### Data segment
● ● ●

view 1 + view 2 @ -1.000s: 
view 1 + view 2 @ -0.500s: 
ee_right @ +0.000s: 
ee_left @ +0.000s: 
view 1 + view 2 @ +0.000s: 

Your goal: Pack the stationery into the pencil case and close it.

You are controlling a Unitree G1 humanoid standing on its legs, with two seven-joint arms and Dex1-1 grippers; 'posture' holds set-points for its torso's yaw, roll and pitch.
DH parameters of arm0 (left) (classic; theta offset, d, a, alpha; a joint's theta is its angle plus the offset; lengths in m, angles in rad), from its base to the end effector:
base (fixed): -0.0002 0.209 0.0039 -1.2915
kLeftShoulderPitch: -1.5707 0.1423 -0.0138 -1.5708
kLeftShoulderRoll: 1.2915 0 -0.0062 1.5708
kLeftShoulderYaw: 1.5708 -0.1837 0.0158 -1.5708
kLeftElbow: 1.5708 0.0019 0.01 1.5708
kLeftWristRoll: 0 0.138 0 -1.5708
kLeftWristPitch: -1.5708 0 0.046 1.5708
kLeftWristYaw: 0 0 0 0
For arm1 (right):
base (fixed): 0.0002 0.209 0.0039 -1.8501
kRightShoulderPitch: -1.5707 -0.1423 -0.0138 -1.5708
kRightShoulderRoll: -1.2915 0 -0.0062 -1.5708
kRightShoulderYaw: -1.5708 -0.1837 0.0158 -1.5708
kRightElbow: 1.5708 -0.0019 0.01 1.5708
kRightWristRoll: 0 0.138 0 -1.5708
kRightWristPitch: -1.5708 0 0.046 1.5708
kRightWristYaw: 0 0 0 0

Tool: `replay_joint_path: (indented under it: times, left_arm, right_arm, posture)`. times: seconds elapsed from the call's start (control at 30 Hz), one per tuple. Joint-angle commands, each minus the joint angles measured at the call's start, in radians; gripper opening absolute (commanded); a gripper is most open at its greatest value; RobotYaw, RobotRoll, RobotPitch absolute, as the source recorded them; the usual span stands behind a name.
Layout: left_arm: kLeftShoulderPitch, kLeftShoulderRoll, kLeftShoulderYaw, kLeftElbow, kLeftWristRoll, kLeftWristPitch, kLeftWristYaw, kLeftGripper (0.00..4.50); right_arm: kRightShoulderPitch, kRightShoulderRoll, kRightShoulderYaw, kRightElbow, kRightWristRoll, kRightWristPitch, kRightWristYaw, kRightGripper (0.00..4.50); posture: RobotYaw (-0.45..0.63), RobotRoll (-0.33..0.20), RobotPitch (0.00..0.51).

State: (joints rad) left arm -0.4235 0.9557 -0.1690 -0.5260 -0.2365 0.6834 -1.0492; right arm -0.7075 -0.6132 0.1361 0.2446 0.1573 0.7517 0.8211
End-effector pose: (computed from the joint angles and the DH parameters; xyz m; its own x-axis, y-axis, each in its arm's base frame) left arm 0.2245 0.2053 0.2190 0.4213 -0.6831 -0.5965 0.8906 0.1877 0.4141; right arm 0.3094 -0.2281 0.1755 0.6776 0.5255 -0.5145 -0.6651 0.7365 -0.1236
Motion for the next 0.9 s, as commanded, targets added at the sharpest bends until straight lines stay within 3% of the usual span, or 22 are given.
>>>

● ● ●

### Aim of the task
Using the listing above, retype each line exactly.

### Problem solution
view 1 + view 2 @ -1.000s: 
view 1 + view 2 @ -0.500s: 
ee_right @ +0.000s: 
ee_left @ +0.000s: 
view 1 + view 2 @ +0.000s: 

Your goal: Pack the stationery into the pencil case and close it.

You are controlling a Unitree G1 humanoid standing on its legs, with two seven-joint arms and Dex1-1 grippers; 'posture' holds set-points for its torso's yaw, roll and pitch.
DH parameters of arm0 (left) (classic; theta offset, d, a, alpha; a joint's theta is its angle plus the offset; lengths in m, angles in rad), from its base to the end effector:
base (fixed): -0.0002 0.209 0.0039 -1.2915
kLeftShoulderPitch: -1.5707 0.1423 -0.0138 -1.5708
kLeftShoulderRoll: 1.2915 0 -0.0062 1.5708
kLeftShoulderYaw: 1.5708 -0.1837 0.0158 -1.5708
kLeftElbow: 1.5708 0.0019 0.01 1.5708
kLeftWristRoll: 0 0.138 0 -1.5708
kLeftWristPitch: -1.5708 0 0.046 1.5708
kLeftWristYaw: 0 0 0 0
For arm1 (right):
base (fixed): 0.0002 0.209 0.0039 -1.8501
kRightShoulderPitch: -1.5707 -0.1423 -0.0138 -1.5708
kRightShoulderRoll: -1.2915 0 -0.0062 -1.5708
kRightShoulderYaw: -1.5708 -0.1837 0.0158 -1.5708
kRightElbow: 1.5708 -0.0019 0.01 1.5708
kRightWristRoll: 0 0.138 0 -1.5708
kRightWristPitch: -1.5708 0 0.046 1.5708
kRightWristYaw: 0 0 0 0

Tool: `replay_joint_path: (indented under it: times, left_arm, right_arm, posture)`. times: seconds elapsed from the call's start (control at 30 Hz), one per tuple. Joint-angle commands, each minus the joint angles measured at the call's start, in radians; gripper opening absolute (commanded); a gripper is most open at its greatest value; RobotYaw, RobotRoll, RobotPitch absolute, as the source recorded them; the usual span stands behind a name.
Layout: left_arm: kLeftShoulderPitch, kLeftShoulderRoll, kLeftShoulderYaw, kLeftElbow, kLeftWristRoll, kLeftWristPitch, kLeftWristYaw, kLeftGripper (0.00..4.50); right_arm: kRightShoulderPitch, kRightShoulderRoll, kRightShoulderYaw, kRightElbow, kRightWristRoll, kRightWristPitch, kRightWristYaw, kRightGripper (0.00..4.50); posture: RobotYaw (-0.45..0.63), RobotRoll (-0.33..0.20), RobotPitch (0.00..0.51).

State: (joints rad) left arm -0.4235 0.9557 -0.1690 -0.5260 -0.2365 0.6834 -1.0492; right arm -0.7075 -0.6132 0.1361 0.2446 0.1573 0.7517 0.8211
End-effector pose: (computed from the joint angles and the DH parameters; xyz m; its own x-axis, y-axis, each in its arm's base frame) left arm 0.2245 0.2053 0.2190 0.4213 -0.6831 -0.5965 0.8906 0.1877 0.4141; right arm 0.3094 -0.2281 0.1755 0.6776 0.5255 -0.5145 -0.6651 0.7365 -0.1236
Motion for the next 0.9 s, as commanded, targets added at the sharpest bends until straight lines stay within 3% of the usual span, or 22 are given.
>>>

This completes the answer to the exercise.